[THE RECORDS Boundary: Start]

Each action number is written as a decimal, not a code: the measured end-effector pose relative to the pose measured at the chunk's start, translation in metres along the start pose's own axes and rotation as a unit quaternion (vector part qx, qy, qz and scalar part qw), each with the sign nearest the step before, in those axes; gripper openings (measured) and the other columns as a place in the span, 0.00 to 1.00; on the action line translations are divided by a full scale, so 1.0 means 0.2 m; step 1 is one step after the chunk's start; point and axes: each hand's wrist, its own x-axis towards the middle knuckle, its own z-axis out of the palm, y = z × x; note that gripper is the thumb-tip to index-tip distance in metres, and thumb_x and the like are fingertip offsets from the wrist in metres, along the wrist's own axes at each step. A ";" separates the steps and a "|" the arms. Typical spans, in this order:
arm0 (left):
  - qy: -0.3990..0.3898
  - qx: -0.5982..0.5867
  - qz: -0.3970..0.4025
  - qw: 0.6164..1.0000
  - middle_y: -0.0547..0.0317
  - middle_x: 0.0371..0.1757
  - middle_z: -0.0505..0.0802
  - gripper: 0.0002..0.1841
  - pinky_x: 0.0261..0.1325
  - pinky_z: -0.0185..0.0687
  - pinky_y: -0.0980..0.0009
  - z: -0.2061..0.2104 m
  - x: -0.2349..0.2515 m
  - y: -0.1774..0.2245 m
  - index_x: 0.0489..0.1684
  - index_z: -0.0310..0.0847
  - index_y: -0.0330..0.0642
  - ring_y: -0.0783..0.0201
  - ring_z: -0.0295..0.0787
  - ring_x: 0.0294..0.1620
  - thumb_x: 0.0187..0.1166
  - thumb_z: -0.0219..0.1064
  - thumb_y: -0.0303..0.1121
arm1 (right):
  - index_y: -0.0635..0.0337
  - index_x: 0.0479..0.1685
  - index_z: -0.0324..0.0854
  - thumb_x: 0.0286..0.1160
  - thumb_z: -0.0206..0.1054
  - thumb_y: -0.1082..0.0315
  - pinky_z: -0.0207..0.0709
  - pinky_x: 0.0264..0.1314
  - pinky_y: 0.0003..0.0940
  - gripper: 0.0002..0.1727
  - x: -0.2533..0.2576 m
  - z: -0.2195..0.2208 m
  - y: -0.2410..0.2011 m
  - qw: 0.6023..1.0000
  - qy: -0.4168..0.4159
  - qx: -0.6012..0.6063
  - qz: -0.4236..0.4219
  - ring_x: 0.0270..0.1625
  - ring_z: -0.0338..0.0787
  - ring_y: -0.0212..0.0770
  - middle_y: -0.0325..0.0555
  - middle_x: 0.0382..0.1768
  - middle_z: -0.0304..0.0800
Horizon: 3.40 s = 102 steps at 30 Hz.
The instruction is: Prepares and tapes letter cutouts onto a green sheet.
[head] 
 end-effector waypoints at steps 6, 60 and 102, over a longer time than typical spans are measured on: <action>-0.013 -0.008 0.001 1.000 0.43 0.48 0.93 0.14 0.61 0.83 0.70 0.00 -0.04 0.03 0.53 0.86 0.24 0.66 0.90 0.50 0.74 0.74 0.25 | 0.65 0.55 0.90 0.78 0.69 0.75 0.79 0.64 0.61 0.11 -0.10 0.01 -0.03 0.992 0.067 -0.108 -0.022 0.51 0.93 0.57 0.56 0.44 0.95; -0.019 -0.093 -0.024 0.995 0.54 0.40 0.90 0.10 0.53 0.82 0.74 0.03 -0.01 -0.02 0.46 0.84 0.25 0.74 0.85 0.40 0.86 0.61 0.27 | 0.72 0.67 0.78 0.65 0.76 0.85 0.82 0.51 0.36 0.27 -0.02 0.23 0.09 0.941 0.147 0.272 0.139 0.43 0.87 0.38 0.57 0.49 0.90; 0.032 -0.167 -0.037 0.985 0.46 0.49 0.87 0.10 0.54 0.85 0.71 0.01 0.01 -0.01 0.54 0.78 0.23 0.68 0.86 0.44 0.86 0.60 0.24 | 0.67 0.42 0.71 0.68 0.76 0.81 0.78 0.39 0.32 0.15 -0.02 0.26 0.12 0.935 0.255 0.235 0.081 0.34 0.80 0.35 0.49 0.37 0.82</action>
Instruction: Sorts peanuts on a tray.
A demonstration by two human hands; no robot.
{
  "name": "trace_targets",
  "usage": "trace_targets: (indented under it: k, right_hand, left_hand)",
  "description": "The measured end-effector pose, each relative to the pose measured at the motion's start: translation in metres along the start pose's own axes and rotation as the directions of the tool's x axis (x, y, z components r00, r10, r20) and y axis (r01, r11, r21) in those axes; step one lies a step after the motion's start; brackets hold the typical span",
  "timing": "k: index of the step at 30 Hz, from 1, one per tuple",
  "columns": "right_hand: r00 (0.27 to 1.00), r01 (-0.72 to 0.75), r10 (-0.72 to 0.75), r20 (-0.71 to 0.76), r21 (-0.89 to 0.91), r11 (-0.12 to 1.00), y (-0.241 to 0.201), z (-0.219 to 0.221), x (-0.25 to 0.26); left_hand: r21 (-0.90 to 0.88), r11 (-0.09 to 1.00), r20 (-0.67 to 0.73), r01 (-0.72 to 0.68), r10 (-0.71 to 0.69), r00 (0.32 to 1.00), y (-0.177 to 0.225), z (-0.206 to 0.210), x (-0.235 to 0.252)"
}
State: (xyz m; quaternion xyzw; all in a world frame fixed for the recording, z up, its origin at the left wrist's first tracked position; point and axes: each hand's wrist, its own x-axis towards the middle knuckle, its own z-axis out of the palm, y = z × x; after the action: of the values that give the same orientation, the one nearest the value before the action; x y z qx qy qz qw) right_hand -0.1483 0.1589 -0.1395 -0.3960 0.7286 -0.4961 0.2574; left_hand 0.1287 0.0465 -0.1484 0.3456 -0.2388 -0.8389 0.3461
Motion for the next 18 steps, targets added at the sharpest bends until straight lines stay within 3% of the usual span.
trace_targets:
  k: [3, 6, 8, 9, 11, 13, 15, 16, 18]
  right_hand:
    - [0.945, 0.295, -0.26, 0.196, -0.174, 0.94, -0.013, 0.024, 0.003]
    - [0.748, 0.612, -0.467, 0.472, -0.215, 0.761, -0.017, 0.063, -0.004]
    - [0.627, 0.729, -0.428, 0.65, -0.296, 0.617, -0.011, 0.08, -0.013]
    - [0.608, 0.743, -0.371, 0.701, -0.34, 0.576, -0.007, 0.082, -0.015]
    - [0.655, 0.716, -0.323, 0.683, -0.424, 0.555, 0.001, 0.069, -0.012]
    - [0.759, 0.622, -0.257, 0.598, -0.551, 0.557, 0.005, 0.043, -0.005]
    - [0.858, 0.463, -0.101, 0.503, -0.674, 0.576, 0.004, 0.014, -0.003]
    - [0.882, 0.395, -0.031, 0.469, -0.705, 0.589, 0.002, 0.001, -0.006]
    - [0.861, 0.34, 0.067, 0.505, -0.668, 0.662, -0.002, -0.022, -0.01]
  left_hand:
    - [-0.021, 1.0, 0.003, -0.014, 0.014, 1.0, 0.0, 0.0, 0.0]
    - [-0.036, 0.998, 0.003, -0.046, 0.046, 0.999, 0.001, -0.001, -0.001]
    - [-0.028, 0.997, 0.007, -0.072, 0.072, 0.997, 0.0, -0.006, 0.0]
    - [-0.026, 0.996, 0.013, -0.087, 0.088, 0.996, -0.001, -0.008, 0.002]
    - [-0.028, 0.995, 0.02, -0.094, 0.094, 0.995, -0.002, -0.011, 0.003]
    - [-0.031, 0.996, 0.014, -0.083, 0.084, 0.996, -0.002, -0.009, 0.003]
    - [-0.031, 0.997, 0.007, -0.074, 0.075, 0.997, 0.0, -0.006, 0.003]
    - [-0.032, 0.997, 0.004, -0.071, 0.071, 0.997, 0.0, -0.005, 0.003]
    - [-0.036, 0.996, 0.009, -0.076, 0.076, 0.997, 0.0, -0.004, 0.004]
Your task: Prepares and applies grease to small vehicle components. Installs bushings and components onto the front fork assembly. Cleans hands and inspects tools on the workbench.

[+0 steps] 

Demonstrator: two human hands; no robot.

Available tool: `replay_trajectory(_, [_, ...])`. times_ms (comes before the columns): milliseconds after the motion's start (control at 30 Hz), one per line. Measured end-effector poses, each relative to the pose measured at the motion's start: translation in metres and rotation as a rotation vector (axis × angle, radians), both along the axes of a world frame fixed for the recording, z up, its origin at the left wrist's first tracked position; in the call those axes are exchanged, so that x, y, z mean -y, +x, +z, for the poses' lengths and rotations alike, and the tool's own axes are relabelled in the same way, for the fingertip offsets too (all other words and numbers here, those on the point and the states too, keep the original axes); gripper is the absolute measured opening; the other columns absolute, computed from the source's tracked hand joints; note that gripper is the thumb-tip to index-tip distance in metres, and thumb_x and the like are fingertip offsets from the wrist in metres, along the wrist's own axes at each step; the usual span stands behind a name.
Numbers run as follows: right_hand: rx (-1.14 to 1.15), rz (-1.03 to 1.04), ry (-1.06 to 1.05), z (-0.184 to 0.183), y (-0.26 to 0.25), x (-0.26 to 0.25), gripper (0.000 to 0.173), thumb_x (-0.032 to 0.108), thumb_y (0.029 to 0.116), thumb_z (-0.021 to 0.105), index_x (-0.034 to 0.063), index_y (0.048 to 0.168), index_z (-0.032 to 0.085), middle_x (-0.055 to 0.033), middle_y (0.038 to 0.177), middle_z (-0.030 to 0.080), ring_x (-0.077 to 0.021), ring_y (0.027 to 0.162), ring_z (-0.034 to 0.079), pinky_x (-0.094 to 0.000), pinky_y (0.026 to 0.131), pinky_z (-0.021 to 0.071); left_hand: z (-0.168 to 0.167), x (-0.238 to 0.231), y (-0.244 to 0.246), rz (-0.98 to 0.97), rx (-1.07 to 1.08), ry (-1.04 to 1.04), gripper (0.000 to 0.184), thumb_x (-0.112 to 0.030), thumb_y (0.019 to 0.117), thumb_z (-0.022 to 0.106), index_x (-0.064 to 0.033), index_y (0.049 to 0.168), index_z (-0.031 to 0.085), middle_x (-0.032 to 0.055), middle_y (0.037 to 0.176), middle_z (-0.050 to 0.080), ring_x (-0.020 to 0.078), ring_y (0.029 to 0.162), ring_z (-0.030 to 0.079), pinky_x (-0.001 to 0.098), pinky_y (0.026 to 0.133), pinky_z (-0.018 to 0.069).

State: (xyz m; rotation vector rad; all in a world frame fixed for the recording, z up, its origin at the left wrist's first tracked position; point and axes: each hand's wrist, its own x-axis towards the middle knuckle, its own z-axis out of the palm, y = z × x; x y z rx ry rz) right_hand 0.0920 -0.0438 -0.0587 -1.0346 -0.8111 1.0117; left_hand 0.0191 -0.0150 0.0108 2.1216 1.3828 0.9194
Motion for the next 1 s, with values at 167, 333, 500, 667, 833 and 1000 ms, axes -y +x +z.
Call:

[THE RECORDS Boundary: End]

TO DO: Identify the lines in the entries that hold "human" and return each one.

WRITTEN ANSWER:
A demonstration by two human hands; no robot.
Demonstrator: two human hands; no robot.

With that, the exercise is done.